Exercise requirements:
Restate the records that follow. Every word must match.

Record extracts:
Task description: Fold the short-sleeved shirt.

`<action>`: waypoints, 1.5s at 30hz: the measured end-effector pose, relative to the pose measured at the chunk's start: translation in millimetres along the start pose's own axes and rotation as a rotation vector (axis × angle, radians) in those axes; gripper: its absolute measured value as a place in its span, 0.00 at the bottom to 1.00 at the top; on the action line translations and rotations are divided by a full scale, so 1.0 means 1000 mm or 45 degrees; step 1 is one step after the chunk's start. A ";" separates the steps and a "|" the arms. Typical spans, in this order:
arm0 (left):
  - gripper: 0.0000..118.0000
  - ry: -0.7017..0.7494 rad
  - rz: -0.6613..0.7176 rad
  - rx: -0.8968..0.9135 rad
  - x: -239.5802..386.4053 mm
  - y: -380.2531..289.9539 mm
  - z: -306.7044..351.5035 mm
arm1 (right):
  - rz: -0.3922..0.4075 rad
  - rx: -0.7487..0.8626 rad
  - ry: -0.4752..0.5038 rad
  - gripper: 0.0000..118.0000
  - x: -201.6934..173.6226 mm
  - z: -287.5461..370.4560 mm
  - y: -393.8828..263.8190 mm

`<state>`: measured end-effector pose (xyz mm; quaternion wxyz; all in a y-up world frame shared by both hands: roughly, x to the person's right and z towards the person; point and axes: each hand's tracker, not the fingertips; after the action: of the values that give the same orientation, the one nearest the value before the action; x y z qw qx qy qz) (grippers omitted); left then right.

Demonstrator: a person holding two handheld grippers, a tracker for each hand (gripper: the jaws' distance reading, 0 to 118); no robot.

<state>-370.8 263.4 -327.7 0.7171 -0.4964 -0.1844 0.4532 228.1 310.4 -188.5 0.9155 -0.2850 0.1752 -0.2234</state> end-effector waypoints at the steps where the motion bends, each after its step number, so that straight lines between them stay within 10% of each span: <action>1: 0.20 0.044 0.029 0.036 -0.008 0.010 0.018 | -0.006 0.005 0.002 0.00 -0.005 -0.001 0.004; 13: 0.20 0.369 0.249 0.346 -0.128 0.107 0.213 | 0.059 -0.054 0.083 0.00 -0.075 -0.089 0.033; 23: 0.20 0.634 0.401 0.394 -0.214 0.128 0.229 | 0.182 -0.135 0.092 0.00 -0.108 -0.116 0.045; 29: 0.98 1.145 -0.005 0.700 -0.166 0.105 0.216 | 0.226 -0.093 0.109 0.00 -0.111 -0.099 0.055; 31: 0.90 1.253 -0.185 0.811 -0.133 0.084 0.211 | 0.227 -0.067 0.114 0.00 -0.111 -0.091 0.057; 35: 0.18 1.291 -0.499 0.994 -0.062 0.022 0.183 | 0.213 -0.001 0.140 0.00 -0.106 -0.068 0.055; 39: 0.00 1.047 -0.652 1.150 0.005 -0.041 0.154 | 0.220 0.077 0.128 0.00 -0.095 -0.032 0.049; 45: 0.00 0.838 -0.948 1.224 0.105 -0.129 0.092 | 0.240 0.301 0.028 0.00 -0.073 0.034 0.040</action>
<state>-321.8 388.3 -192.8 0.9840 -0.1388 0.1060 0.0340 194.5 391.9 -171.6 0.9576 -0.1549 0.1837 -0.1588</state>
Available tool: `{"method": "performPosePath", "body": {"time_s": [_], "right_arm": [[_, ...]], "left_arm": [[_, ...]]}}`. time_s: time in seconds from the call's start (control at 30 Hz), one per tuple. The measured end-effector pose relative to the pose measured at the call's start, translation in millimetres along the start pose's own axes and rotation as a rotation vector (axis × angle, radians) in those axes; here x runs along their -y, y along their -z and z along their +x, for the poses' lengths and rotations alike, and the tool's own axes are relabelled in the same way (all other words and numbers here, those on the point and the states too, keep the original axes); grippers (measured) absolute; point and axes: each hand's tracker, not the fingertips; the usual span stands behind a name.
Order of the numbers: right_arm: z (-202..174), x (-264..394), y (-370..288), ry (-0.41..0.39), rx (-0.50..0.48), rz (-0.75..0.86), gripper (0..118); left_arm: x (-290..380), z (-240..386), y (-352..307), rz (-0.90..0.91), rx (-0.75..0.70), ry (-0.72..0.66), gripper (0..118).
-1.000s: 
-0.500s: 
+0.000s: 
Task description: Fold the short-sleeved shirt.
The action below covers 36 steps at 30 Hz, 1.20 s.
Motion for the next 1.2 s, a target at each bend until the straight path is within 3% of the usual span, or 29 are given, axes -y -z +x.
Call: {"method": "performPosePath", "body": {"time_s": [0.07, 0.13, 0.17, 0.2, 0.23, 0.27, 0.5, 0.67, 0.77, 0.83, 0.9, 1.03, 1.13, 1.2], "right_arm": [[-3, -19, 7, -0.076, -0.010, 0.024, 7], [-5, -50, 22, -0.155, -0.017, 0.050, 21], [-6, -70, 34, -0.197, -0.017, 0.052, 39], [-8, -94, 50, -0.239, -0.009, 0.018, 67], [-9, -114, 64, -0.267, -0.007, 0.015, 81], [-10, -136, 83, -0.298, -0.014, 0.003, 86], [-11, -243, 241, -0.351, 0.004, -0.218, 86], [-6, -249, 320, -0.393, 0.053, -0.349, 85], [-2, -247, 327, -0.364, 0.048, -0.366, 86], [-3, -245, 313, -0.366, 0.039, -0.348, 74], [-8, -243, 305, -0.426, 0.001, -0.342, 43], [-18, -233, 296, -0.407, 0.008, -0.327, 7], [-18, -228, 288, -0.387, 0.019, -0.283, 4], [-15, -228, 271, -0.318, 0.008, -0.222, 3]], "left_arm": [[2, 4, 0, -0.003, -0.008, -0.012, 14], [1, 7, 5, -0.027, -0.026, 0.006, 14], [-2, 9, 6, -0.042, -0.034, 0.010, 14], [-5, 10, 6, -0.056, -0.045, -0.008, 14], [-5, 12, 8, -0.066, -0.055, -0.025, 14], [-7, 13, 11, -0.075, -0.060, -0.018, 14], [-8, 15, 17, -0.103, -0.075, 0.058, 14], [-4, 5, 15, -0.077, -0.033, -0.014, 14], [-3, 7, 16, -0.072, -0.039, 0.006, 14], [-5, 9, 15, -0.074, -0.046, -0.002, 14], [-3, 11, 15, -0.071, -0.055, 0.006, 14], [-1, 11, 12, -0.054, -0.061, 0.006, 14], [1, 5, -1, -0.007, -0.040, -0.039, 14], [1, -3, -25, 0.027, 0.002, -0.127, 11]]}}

Result:
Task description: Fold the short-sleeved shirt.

`<action>`: waypoints, 1.5s at 30hz: the measured end-effector pose, relative to the pose measured at the chunk's start: translation in millimetres along the start pose's own axes and rotation as a rotation vector (axis × angle, radians) in those axes; gripper: its absolute measured value as a place in its span, 0.00 at the bottom to 1.00 at the top; on the action line translations and rotations are divided by a full scale, so 1.0 means 1000 mm or 45 degrees; step 1 is one step after the chunk's start. A ";" separates the steps and a "|" the arms. Typical spans, in this order:
arm0 (left):
  - gripper: 0.0000..118.0000
  - ry: -0.7017..0.7494 rad
  - rz: -0.6613..0.7176 rad
  - rx: -0.8968..0.9135 rad
  - x: -239.5802..386.4053 mm
  - y: -380.2531..289.9539 mm
  - z: -306.7044..351.5035 mm
arm1 (right):
  - rz: -0.3922..0.4075 rad
  - rx: -0.7487..0.8626 rad
  - ry: -0.4752..0.5038 rad
  - gripper: 0.0000..118.0000
  - x: -201.6934..173.6226 mm
  - z: -287.5461..370.4560 mm
  - y: -393.8828..263.8190 mm

`<state>`: measured end-effector pose (xyz mm; quaternion wxyz; all in a y-up world frame shared by both hands: roughly, x to the person's right and z towards the person; point and axes: each hand's tracker, not the fingertips; after the action: of the values that give the same orientation, the one nearest the value before the action; x y z qw qx qy qz) (grippers omitted); left then right.

Demonstrator: a person holding two handheld grippers, a tracker for each hand (gripper: the jaws' distance reading, 0 to 118); no robot.

<state>-370.8 263.4 -327.7 0.7171 -0.4964 -0.1844 0.4532 228.1 310.4 -188.5 0.9155 -0.2850 0.1752 -0.2234</state> end-effector waypoints at the steps where the motion bends, each after its step number, so that straight lines between them stay within 10% of each span: <action>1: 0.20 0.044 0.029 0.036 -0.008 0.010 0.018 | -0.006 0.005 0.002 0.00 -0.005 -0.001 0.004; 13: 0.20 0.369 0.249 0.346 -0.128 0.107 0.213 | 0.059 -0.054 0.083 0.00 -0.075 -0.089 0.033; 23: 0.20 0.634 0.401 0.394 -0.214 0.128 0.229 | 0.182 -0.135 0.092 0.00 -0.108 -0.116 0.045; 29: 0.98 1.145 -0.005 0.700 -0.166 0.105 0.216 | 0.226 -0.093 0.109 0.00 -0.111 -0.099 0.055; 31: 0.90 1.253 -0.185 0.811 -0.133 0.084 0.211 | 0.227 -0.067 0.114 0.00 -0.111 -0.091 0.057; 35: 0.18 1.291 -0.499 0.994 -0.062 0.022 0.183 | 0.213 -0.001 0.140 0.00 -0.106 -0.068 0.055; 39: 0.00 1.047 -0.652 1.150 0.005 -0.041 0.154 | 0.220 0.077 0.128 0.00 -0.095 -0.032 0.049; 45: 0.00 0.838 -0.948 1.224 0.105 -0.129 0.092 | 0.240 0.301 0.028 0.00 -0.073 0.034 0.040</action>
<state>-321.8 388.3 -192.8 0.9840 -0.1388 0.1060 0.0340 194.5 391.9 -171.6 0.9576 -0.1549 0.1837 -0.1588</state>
Available tool: `{"method": "performPosePath", "body": {"time_s": [_], "right_arm": [[_, ...]], "left_arm": [[_, ...]]}}`. time_s: time in seconds from the call's start (control at 30 Hz), one per tuple. The measured end-effector pose relative to the pose measured at the call's start, translation in millimetres along the start pose's own axes and rotation as a rotation vector (axis × angle, radians) in those axes; here x runs along their -y, y along their -z and z along their +x, for the poses' lengths and rotations alike, and the tool's own axes are relabelled in the same way (all other words and numbers here, those on the point and the states too, keep the original axes); grippers (measured) absolute; point and axes: each hand's tracker, not the fingertips; the usual span stands behind a name.
Order of the numbers: right_arm: z (-202..174), x (-264..394), y (-370..288), ry (-0.41..0.39), rx (-0.50..0.48), rz (-0.75..0.86), gripper (0..118); left_arm: x (-290..380), z (-240..386), y (-352..307), rz (-0.90..0.91), rx (-0.75..0.70), ry (-0.72..0.66), gripper (0..118).
-1.000s: 
-0.500s: 
+0.000s: 
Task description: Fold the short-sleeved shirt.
The action below covers 36 steps at 30 Hz, 1.20 s.
Motion for the next 1.2 s, a target at each bend until the straight path is within 3% of the usual span, or 29 are given, axes -y -z +x.
Call: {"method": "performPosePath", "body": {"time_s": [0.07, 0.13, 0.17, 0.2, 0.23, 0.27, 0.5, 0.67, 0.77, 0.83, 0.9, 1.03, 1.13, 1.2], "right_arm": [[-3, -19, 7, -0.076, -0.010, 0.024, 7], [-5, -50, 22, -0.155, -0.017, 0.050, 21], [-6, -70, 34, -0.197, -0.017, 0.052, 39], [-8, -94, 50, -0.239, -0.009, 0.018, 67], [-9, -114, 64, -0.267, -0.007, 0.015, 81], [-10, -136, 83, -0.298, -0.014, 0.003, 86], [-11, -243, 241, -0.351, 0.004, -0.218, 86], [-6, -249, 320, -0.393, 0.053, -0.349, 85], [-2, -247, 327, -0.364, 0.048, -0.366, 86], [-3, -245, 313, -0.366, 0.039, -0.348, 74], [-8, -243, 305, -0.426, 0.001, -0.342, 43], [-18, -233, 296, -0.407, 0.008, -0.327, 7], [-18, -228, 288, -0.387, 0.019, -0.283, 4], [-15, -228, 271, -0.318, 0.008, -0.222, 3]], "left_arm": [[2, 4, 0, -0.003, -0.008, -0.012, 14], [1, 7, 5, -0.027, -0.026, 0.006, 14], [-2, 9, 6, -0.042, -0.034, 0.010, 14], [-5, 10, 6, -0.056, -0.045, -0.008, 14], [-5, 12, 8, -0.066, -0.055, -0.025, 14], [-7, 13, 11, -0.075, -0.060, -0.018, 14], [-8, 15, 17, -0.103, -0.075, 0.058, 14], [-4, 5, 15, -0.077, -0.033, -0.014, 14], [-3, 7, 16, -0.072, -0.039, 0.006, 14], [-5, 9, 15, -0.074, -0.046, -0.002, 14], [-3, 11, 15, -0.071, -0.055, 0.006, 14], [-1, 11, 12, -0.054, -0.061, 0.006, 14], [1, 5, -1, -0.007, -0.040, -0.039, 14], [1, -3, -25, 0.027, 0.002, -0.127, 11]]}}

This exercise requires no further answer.